I just joined the Jungle last week and initially did not know what ISOM meant. I found the accronym thread that explained it and my reaction was, now really how sophomoric can you get. It looks to me like a bunch of wanna be elitist trying to be cooler than the next guy. How silly! Call a Cuban a Cuban and devote your energies to finding and spreading the word on good deals on good cigars.


----------



## cvm4 (Sep 10, 2005)

I think once you grow out of the newbness of cuban cigars then you quit using the cutesy abbreviations. I rarely use ISOM anymore. I'd rather just call them cuban cigars or a Habano :2


----------



## dayplanner (Dec 11, 1997)

vtdragon said:


> It looks to me like a bunch of wanna be elitist trying to be cooler than the next guy. How silly! Call a Cuban a Cuban and devote your energies to finding and spreading the word on good deals on good cigars.


Well said vtd!


----------



## dayplanner (Dec 11, 1997)

cvm4 said:


> I think once you grow out of the newbness of cuban cigars then you quit using the cutesy abbreviations. I rarely use ISOM anymore. I'd rather just call them cuban cigars or a Habano :2


Agreed. You learn with time I suppose.


----------



## LSU_Stogie (Feb 13, 2005)

vtdragon said:


> I'll give you the perspective of a newbie.
> 
> I just joined the Jungle last week and initially did not know what ISOM meant. I found the accronym thread that explained it and my reaction was, now really how sophomoric can you get. It looks to me like a bunch of wanna be elitist trying to be cooler than the next guy. How silly! Call a Cuban a Cuban and devote your energies to finding and spreading the word on good deals on good cigars.


Hrm, sophomoric eh?

How about when the World Trade Center fell, instead of calling it "World Trade Center Site" they went ahead and changed the name to "Ground Zero".

If you think about it, everyone in the U.S uses an acronym to describe another word every day, they are called "swear" or "cuss" words.

I see no arguement in anything against the word ISOM, it is just a word to describe another word. Much like "s**t" describes the word "poop", why not just say poop or fecal matter?

I mean, seriously, before you turn around and say we shouldn't use acronyms to describe other words, think about how many words you use that should be said in another way.


----------



## KingMeatyHand (Mar 21, 2004)

It makes them legal in the US when you call them ISOMs right?


----------



## NCRadioMan (Feb 28, 2005)

vtdragon said:


> How silly!
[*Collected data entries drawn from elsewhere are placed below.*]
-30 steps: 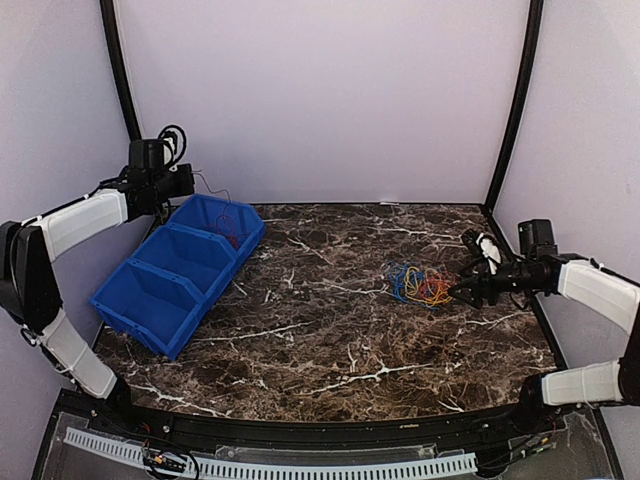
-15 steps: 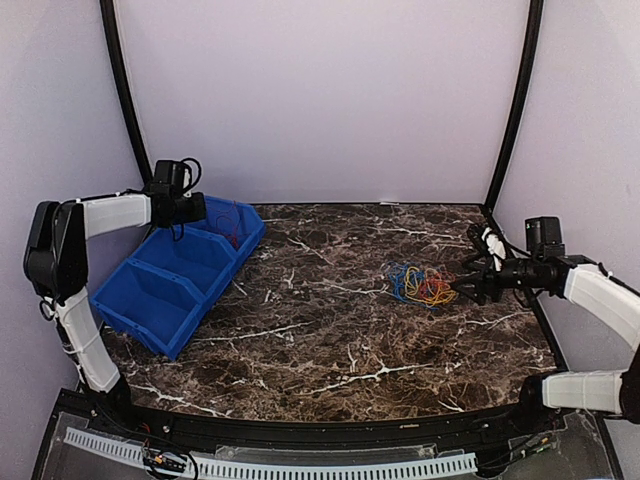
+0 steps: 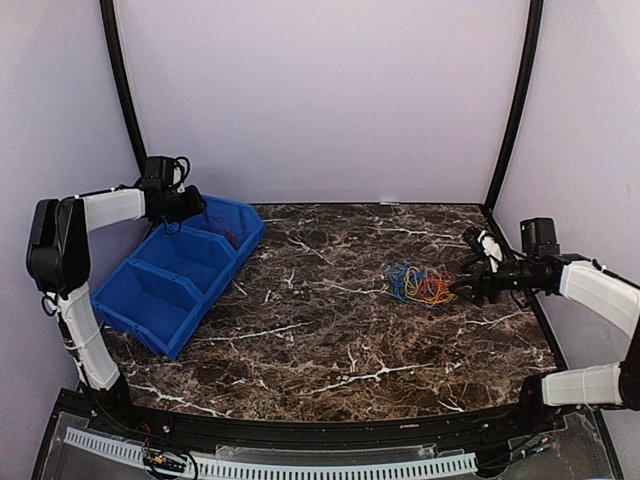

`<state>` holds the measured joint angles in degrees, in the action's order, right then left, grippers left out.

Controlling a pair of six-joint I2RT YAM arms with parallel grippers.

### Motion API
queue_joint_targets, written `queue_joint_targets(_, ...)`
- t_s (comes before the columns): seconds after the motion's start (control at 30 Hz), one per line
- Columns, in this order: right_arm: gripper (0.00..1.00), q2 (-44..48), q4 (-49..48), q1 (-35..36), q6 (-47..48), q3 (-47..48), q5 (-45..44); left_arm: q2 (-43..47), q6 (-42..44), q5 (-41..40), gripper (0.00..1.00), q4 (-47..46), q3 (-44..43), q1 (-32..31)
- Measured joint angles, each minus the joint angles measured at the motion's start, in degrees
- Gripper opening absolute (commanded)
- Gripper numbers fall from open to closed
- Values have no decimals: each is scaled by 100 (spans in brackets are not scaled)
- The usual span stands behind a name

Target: Untangle the cables

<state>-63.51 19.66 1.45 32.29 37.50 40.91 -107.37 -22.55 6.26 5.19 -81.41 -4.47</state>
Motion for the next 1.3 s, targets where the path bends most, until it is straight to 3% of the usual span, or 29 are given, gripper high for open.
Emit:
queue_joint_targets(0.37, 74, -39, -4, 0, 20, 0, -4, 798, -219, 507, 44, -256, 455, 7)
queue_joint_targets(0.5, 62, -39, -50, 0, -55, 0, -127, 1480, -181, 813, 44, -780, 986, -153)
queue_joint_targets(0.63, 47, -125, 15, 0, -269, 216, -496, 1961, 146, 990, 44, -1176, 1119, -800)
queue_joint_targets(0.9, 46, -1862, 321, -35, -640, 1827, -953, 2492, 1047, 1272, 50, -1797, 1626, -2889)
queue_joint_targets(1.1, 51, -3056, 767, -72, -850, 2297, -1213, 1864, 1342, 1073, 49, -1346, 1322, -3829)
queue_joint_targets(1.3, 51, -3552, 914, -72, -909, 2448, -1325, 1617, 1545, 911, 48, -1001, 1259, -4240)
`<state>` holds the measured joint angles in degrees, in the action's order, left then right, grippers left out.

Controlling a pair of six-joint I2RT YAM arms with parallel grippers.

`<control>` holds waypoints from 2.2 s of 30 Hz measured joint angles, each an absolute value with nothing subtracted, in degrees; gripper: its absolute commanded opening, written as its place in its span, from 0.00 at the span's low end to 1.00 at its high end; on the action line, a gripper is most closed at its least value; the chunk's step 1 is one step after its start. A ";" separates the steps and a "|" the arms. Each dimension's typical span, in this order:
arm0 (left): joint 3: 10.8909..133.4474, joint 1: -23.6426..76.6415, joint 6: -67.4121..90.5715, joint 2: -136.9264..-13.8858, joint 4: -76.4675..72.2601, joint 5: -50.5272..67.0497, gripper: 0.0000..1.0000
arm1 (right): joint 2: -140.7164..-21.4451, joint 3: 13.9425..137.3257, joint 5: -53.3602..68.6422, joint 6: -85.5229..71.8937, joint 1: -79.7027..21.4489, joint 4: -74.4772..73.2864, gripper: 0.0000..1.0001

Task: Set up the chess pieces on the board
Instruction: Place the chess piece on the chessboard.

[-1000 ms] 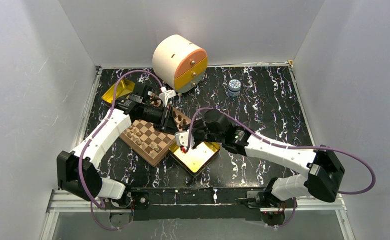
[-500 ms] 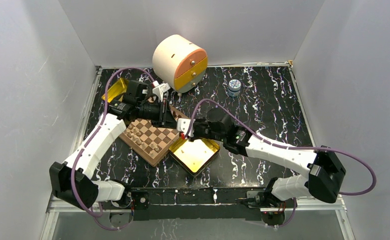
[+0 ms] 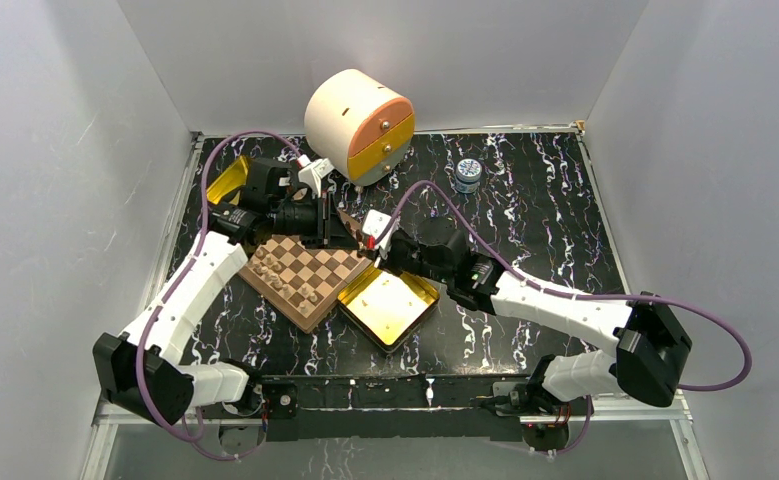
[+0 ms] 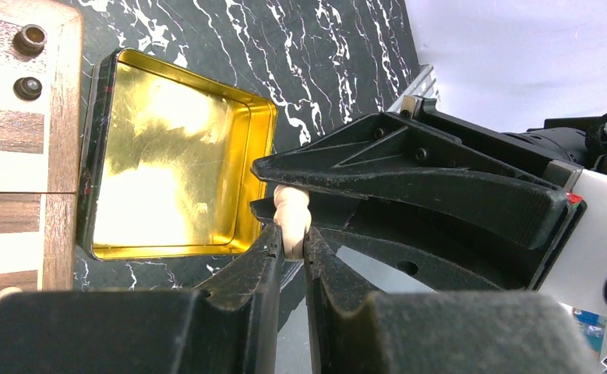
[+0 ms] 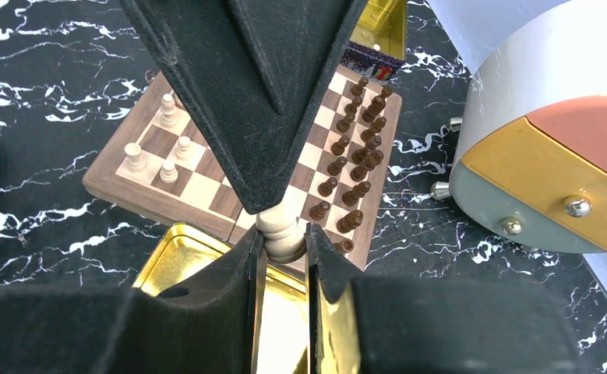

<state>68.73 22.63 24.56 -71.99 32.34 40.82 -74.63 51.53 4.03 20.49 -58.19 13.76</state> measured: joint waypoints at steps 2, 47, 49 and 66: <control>68.73 22.63 24.91 -71.70 32.14 40.25 0.08 | -74.63 51.53 3.70 19.03 -58.19 14.00 0.00; 61.21 23.00 22.28 -67.40 55.13 -2.61 0.01 | -55.16 45.60 -1.93 -7.03 -59.05 0.38 0.99; 60.05 23.00 22.55 -67.64 54.46 -2.59 0.01 | -54.65 45.50 -1.56 -7.46 -59.05 -0.45 0.99; 54.26 23.00 22.76 -72.36 49.32 -4.64 0.01 | -52.07 44.56 -1.39 -8.73 -59.05 -1.65 0.99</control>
<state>54.26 23.00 22.76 -72.36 49.32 -4.64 -52.07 44.56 -1.39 -8.73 -59.05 -1.65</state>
Call a Cuban a Cuban and devote your energies to finding and spreading the word on good deals on good cigars.


 :tpd: 
I find it silly as well. Then again, I do speak for a living. :ms

:ms NCRM


----------



## croatan (Mar 23, 2005)

LSU_Stogie said:


> Hrm, sophomoric eh?
> 
> How about when the World Trade Center fell, instead of calling it "World Trade Center Site" they went ahead and changed the name to "Ground Zero".
> 
> ...


 Curse words aren't acronyms.


----------



## LSU_Stogie (Feb 13, 2005)

croatan said:


> Curse words aren't acronyms.


they are words to describe other words, it's the same thing


----------



## dayplanner (Dec 11, 1997)

KingMeatyHand said:


> It makes them legal in the US when you call them ISOMs right?


 :r KMH!


----------



## NCRadioMan (Feb 28, 2005)

LSU_Stogie said:


> they are words to describe other words, it's the same thing


Actually a word or phrase to describe other words to make them more specific is called a modifier. 

:ms NCRM


----------



## croatan (Mar 23, 2005)

LSU_Stogie said:


> they are words to describe other words, it's the same thing


 I wasn't trying to be a jerk. I just thought you ought to know. 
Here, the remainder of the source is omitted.